I feel like you are trying too hard to make everything look uniform in the filesystem, at the expense of performance, expressivity, and whatnot. The whole point of having programs and applications is that they can do their stuff with arbitrary programmatic behaviors. I think the main hindrance to making all data "accessible" is the abundance of proprietary and/or underdocumented software. It would also be nice to have a pluggable file type parser/converter, which is what I assume @pyinstallwoes's sibling comment more or less describes.
A 'renderer' that interprets the memory location as some bitstream which turns it into an expectation of some type of shape for the bits at location.
OS Built on virtual machine over DHT-like system / Content Addressable Memory / Heck, throw in computations on there too, why compute things that have already been computed?
How do Content-Addressable documents work for content that is meant to be edited (ie. with changing content, versioning, …) or for content that is meant to include live data?
Given any thing exists as a unique hash at a high level you get linked hashes but the way Xanadu approached the url structure to map to a bitstream is genius.
Besides some canonical, immutable checkpoints directly in a DHT, CRDTs could store the intermediate mutated state for you. Probably on a side "testnet".
Any result of a function has a return address in the globally accessible namespace distributed in a manner like DHT.
All data / code grow into a permanently distributed addressable routable form. In as much as the identity of the object having the means to be provided for by a deterministic route; which is not finite in size (allows growth for addressing for example md5/sha-256/sha-512 which would be part of the base routing protocol to access coordinates in such a system).
Reminds me of the discussion around what is "content". Recent criticism of the word suggests that "content" is how art and creative expression gets processed into commodity, entertainment and consumption. With machine learning, "content mills" are hoping to generate endless amount of content without a (human) creator.
I also wonder what a "document" means in the context of a web browser.

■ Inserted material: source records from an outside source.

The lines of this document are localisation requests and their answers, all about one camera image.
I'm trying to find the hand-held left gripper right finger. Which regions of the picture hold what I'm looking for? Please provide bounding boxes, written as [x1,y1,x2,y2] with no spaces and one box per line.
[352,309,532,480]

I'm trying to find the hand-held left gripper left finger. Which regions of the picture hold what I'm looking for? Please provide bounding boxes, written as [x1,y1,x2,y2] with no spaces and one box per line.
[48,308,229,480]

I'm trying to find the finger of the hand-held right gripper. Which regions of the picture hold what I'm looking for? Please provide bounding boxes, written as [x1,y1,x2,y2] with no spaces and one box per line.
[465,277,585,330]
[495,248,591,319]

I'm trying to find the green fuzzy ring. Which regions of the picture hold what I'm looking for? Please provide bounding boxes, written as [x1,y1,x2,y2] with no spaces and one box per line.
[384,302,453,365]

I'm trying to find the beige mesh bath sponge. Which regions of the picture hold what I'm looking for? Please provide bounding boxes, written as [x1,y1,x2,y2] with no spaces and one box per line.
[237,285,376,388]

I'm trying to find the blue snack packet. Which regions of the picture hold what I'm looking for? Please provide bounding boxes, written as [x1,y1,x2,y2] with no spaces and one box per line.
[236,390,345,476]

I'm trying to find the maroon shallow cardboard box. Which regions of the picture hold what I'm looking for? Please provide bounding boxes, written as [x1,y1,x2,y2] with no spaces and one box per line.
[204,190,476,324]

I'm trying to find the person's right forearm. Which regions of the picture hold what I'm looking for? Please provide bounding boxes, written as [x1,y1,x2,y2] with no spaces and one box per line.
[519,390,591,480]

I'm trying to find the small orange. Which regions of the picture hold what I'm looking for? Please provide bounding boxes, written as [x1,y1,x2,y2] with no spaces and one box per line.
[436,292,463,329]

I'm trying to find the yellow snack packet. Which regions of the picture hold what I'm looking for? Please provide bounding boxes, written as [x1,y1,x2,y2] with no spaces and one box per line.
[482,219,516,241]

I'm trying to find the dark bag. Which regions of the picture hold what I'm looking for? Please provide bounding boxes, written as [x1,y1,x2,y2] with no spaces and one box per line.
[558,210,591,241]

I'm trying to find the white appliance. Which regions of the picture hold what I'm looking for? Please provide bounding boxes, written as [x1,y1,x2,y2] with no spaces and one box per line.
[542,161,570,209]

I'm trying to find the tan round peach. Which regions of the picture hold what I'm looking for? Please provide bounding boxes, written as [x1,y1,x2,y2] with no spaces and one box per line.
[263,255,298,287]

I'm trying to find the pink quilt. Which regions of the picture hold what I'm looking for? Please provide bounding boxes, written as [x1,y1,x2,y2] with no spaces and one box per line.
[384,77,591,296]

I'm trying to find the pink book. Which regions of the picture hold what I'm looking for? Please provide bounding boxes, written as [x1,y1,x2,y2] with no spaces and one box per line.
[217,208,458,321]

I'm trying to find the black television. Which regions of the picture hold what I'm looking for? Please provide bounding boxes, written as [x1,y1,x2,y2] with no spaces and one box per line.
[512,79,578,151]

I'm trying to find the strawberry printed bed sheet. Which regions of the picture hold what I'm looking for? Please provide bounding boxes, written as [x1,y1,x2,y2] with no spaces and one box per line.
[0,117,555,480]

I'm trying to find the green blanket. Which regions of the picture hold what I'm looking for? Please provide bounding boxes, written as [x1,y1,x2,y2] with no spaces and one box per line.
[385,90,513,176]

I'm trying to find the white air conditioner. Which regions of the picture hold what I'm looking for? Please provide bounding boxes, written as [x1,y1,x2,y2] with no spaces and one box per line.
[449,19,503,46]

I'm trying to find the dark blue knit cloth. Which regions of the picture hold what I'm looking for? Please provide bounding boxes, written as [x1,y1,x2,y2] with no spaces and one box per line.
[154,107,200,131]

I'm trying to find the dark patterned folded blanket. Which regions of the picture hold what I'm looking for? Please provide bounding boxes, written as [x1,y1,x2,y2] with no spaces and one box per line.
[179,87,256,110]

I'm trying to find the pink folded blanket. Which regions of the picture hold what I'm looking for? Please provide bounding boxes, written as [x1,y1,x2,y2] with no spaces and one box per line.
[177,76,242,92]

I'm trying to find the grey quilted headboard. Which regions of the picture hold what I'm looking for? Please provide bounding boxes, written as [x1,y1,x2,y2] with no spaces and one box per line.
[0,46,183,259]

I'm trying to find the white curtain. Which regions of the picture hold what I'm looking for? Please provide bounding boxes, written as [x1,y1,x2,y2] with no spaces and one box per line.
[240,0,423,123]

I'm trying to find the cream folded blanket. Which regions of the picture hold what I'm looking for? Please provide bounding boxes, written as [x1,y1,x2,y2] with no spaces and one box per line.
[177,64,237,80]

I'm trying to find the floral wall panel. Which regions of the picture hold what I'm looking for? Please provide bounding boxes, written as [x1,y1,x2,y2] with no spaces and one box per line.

It includes HTML, CSS, JavaScript, as well as any media files like audio, video. The Pandora's box was to include dynamic scripting, so a document is run as an application, a kind of "hyper document" for multimedia communication and interaction.
@dang - this is actually pretty interesting, particularly because of when it was written (1997). I'd suggest you add the date in the tile, it's of most interest (to me at least) as a view of where we were all at in the '90s thinking about digital records.
I think it is more that a pURL to a pdf has risks for both 404, and becoming unreadable in the technology shift (postscript has just been deprecated by Apples preview tool)
ie, a comment with wisdom, but wrapped up as humour.
* A Facebook post.
* An email I receive.
* A form I fill in online.
* A chat session on WhatsApp.
* An SMS.
* An X-ray of my wrist.
* A video "voicemail" left by the caller when I don't pick up a Meet call.
* My electricity consumption as measured by the smart meter in my house.
* (the list goes on)
The fact that none of them appear in my filesystem* by default is, to me, the biggest failure of consumer IT since the Internet exists.
*Or at least in some standardized, interchangeable, mostly uniform container format.